## WHAT TO DO
Please print the full listing below exactly, but not the pictures in it.

## SOURCE MATERIAL
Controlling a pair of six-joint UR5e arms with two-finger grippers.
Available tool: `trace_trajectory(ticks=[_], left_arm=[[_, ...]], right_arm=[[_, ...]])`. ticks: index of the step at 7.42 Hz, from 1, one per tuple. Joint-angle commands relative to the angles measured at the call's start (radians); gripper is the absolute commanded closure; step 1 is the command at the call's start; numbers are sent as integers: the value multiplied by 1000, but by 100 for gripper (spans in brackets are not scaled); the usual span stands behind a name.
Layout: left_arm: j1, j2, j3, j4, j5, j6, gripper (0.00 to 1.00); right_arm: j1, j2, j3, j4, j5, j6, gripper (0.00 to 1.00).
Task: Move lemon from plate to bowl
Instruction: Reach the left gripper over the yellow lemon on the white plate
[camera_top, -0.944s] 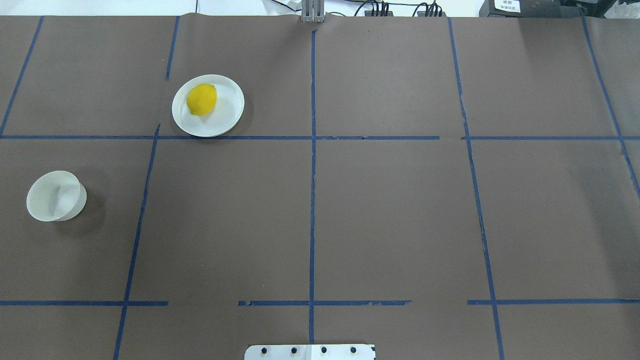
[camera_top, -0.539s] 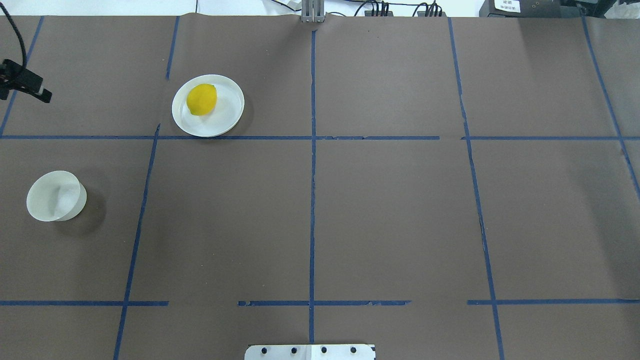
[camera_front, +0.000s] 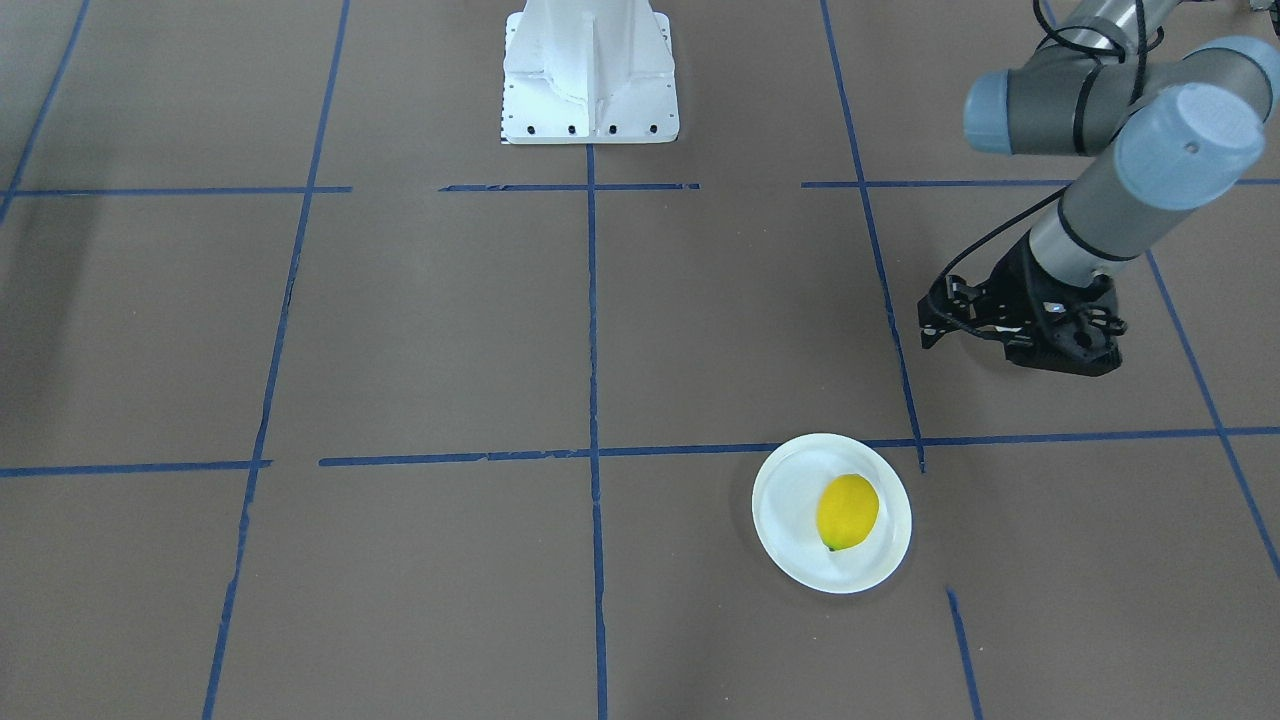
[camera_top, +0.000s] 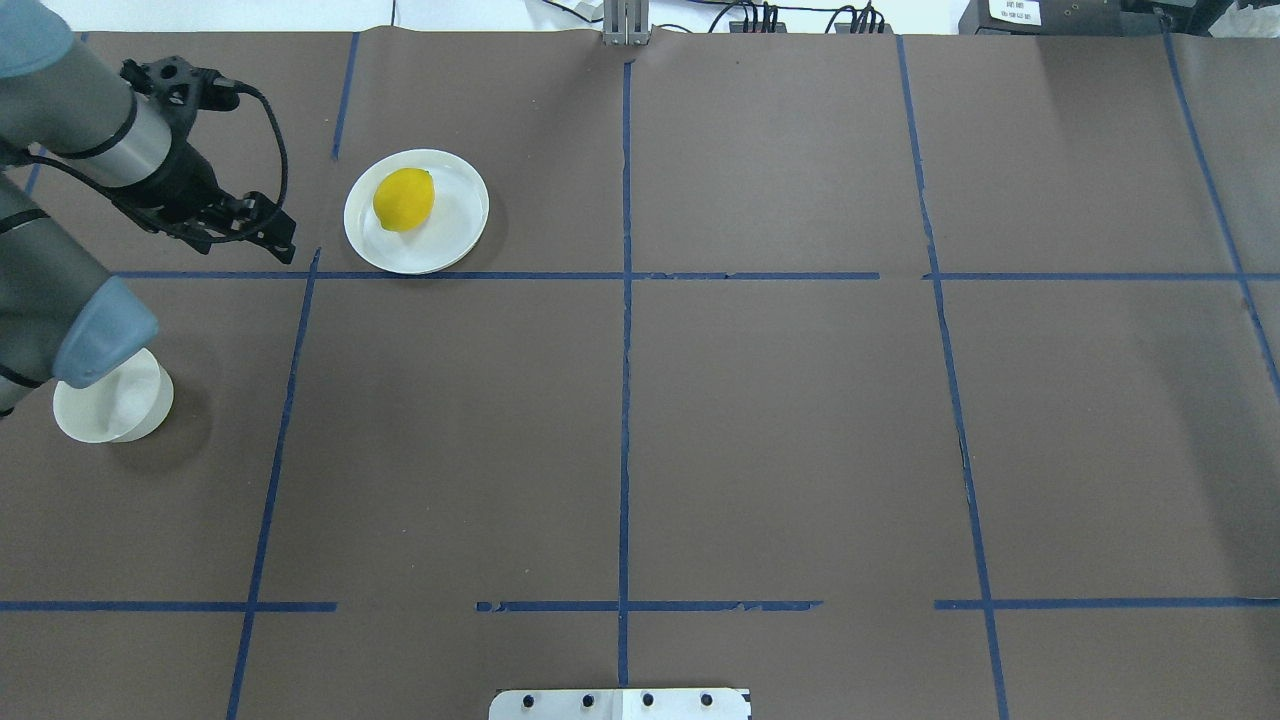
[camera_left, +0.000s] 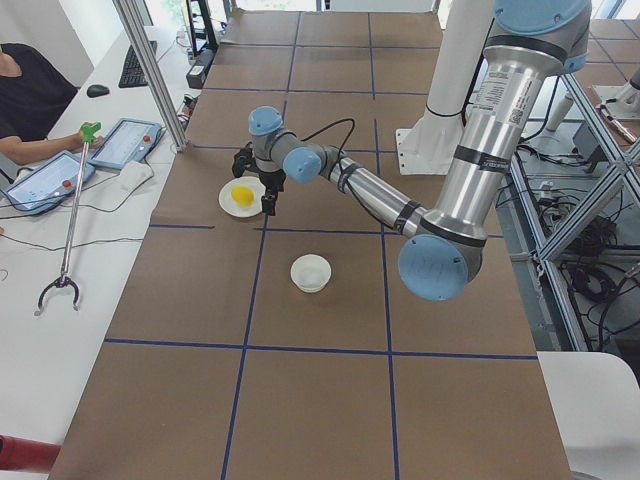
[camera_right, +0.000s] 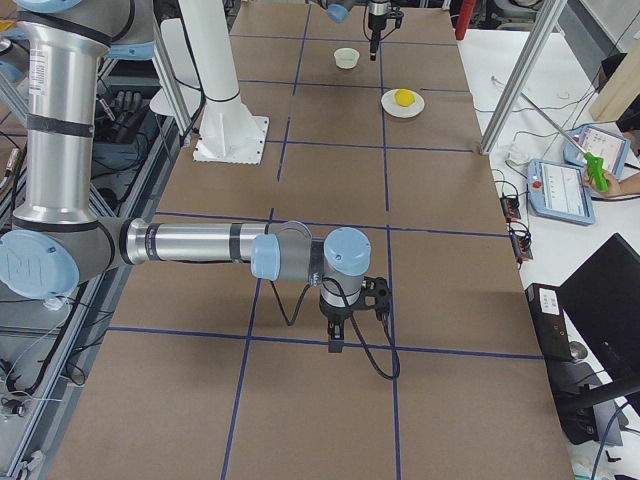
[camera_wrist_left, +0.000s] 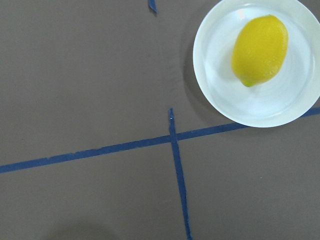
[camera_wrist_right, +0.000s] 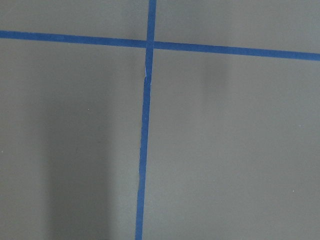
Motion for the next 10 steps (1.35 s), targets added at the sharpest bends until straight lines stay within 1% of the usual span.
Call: trace_trajectory(ticks=[1, 2, 4, 5, 7, 8, 10], left_arm=[[22, -141, 150, -2, 6, -23, 0], [23, -190, 208, -25, 7, -63, 0], [28, -261, 366, -157, 12, -115, 0], [28, -301, 451, -218, 47, -121, 0], [34, -329, 541, -289, 63, -137, 0], [43, -346, 572, -292, 67, -138, 0], [61, -350, 584, -309, 69, -141, 0]], right_arm=[[0, 0, 0, 0, 0, 0, 0], [0, 0, 0, 0, 0, 0, 0], [0, 0, 0, 0, 0, 0, 0], [0, 0, 0, 0, 0, 0, 0], [0, 0, 0, 0, 0, 0, 0], [0, 0, 0, 0, 0, 0, 0], [0, 0, 0, 0, 0, 0, 0]])
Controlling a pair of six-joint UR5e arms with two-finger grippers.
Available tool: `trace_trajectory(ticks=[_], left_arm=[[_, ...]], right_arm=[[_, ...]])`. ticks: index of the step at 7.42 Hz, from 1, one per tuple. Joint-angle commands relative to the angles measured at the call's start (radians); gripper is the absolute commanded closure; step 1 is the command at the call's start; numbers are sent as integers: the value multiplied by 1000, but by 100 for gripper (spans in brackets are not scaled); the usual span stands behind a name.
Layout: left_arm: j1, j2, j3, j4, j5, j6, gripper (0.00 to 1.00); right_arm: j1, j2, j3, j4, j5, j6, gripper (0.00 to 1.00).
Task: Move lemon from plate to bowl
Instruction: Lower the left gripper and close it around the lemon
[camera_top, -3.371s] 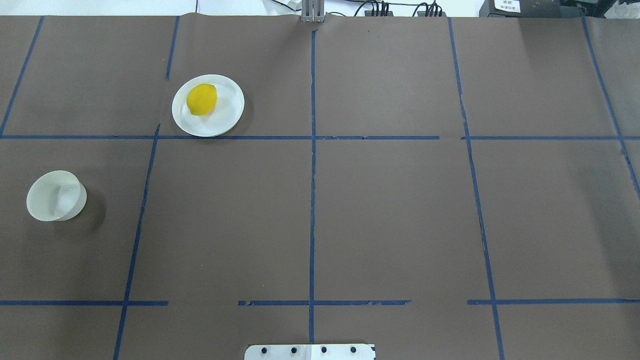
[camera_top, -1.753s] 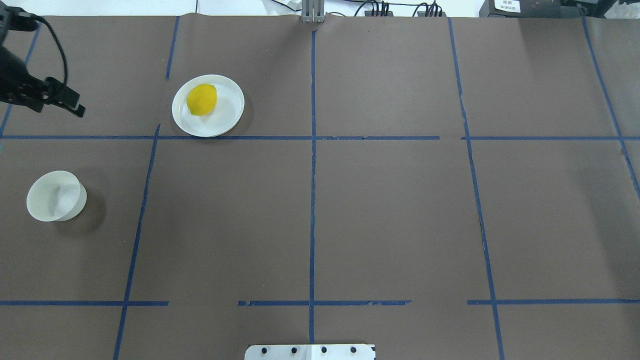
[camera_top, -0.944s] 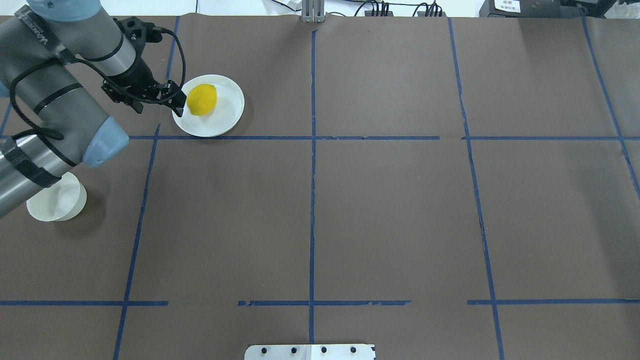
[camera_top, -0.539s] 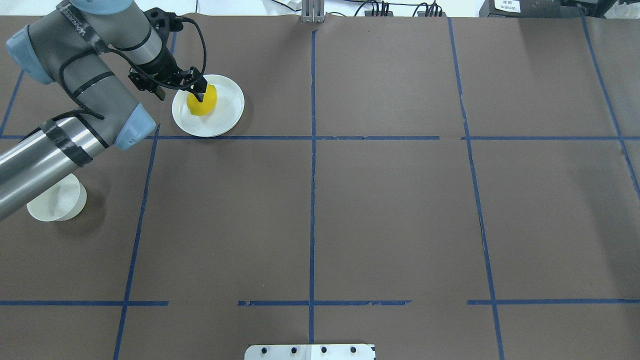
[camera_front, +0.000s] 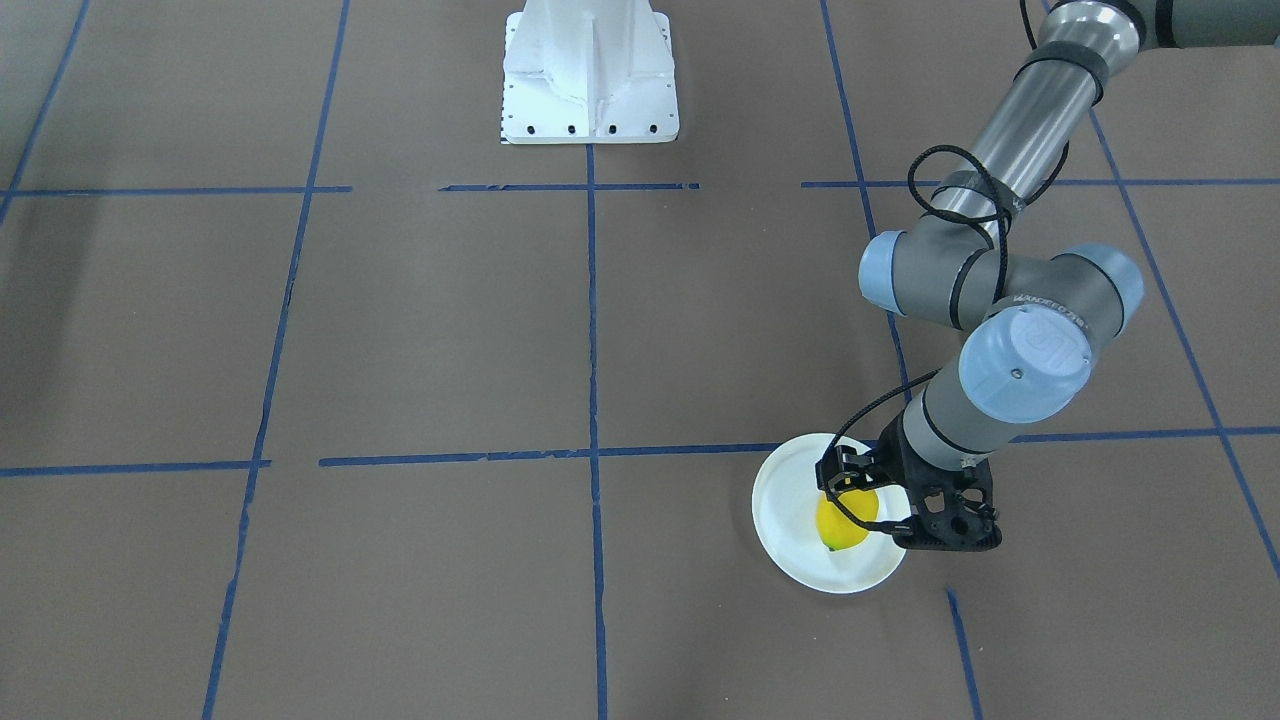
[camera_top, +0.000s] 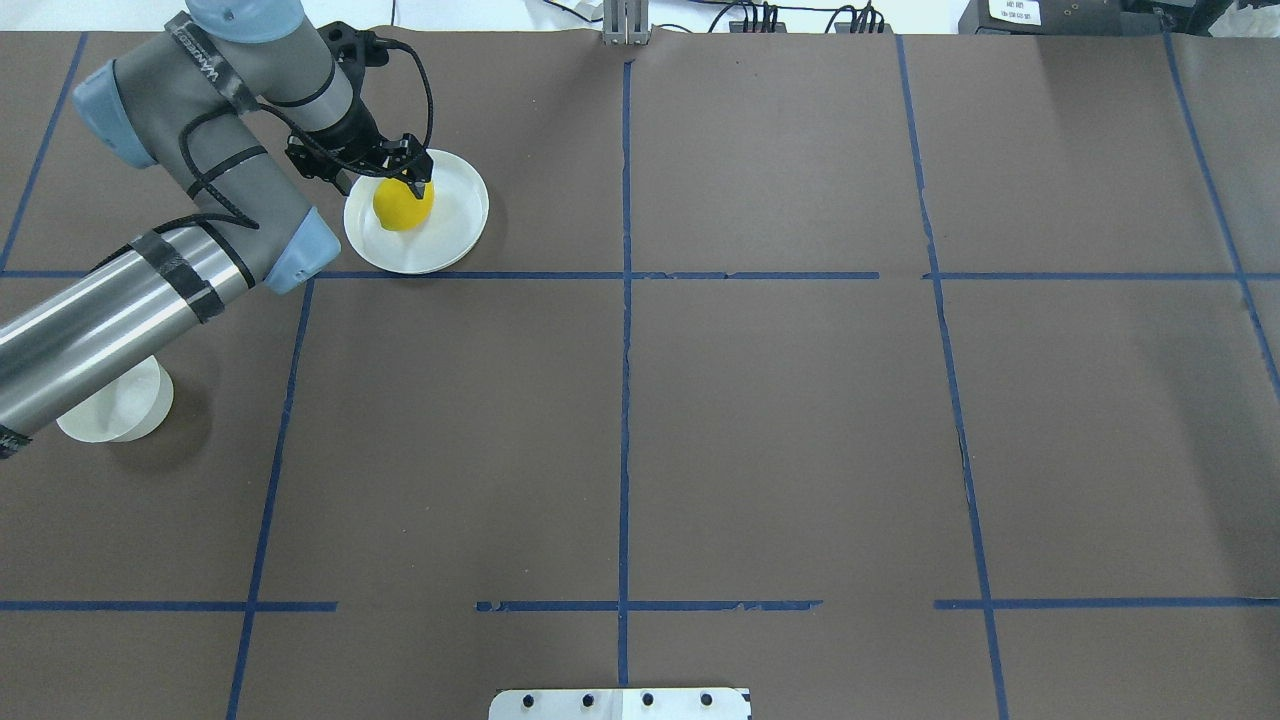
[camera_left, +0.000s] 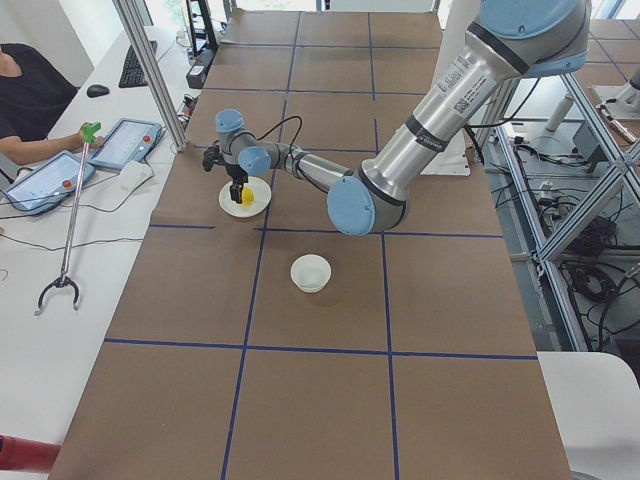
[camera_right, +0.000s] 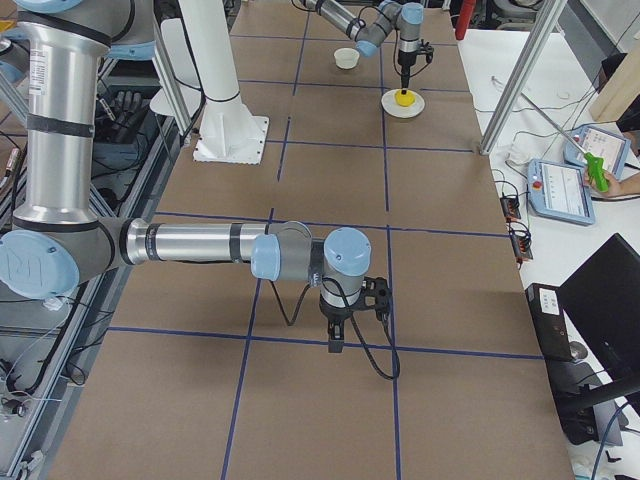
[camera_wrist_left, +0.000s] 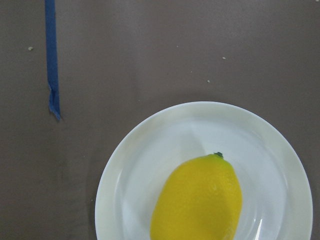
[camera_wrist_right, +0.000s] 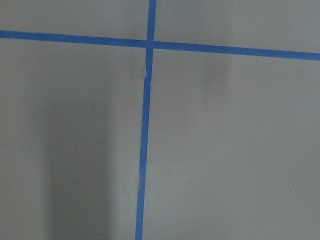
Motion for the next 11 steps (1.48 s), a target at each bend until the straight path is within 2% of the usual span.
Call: trace_trajectory(ticks=[1, 3, 6, 8, 9, 10, 11], left_arm=[[17, -6, 49, -65, 2, -20, 0], [23, -40, 111, -104, 17, -40, 0], [37, -40, 116, -107, 50, -42, 1], [35, -40, 118, -107, 48, -33, 86], [29, -40, 110, -105, 48, -30, 100], [-6, -37, 80, -96, 36, -30, 100], [-32, 12, 7, -85, 1, -30, 100]], right_arm=[[0, 0, 0, 0, 0, 0, 0], [0, 0, 0, 0, 0, 0, 0], [0, 0, 0, 0, 0, 0, 0], [0, 0, 0, 0, 0, 0, 0], [0, 0, 0, 0, 0, 0, 0], [0, 0, 0, 0, 0, 0, 0], [0, 0, 0, 0, 0, 0, 0]])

## OUTPUT
Controlling a pair of six-joint UR5e arms with two-finger grippers.
Available tool: `trace_trajectory(ticks=[_], left_arm=[[_, ...]], right_arm=[[_, ...]])`. ticks: index of the step at 7.42 Hz, from 1, one per tuple. Joint-angle commands relative to the angles measured at the call's start (radians); gripper is the absolute commanded closure; step 1 is the command at the call's start; numbers are sent as integers: the value multiplied by 1000, but by 100 for gripper (spans in brackets are not scaled); the usual span stands behind a name.
Layout: left_arm: j1, j2, j3, j4, j5, j6, gripper (0.00 to 1.00); right_arm: j1, j2, j3, j4, j5, j6, gripper (0.00 to 1.00).
Task: Move lemon from plate to bowl
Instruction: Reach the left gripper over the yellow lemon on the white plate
[camera_top, -0.944s] 
[camera_top, -0.539s] 
[camera_front, +0.000s] 
[camera_top, +0.000s] 
[camera_left, +0.000s] 
[camera_right, +0.000s] 
[camera_wrist_left, +0.000s] 
[camera_wrist_right, +0.000s] 
Motion for the next 10 steps (1.35 s), targets added at the sharpest bends until straight lines stay within 1% of the usual span.
Call: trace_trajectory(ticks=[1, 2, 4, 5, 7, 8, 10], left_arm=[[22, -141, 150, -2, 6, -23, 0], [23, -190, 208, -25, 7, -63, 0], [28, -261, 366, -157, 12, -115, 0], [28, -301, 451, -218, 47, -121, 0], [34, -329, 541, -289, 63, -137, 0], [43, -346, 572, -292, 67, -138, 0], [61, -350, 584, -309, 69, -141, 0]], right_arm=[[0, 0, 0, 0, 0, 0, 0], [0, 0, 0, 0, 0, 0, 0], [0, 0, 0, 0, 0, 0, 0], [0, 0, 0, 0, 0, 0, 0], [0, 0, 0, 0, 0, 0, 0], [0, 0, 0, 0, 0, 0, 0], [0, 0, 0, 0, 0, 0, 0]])
Controlling a pair of six-joint UR5e arms with two-finger grippers.
Available tool: `trace_trajectory(ticks=[_], left_arm=[[_, ...]], right_arm=[[_, ...]])`. ticks: index of the step at 7.42 Hz, from 1, one per tuple. Joint-angle commands relative to the angles measured at the call's start (radians); gripper is the absolute commanded closure; step 1 is the command at the call's start; numbers are sent as integers: the value multiplied by 1000, but by 100 for gripper (spans in brackets are not scaled); the usual span stands behind a name.
Layout: left_arm: j1, j2, j3, j4, j5, j6, gripper (0.00 to 1.00); right_arm: j1, j2, j3, j4, j5, j6, gripper (0.00 to 1.00).
Task: Move lemon from plate to bowl
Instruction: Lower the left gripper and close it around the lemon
[camera_top, -3.371s] 
[camera_top, -1.753s] 
[camera_top, -0.944s] 
[camera_top, -0.539s] 
[camera_front, +0.000s] 
[camera_top, +0.000s] 
[camera_left, +0.000s] 
[camera_right, +0.000s] 
[camera_wrist_left, +0.000s] 
[camera_wrist_right, +0.000s] 
Motion for the next 11 steps (1.48 s), a target at each bend until the straight path is within 2% of the usual span.
Call: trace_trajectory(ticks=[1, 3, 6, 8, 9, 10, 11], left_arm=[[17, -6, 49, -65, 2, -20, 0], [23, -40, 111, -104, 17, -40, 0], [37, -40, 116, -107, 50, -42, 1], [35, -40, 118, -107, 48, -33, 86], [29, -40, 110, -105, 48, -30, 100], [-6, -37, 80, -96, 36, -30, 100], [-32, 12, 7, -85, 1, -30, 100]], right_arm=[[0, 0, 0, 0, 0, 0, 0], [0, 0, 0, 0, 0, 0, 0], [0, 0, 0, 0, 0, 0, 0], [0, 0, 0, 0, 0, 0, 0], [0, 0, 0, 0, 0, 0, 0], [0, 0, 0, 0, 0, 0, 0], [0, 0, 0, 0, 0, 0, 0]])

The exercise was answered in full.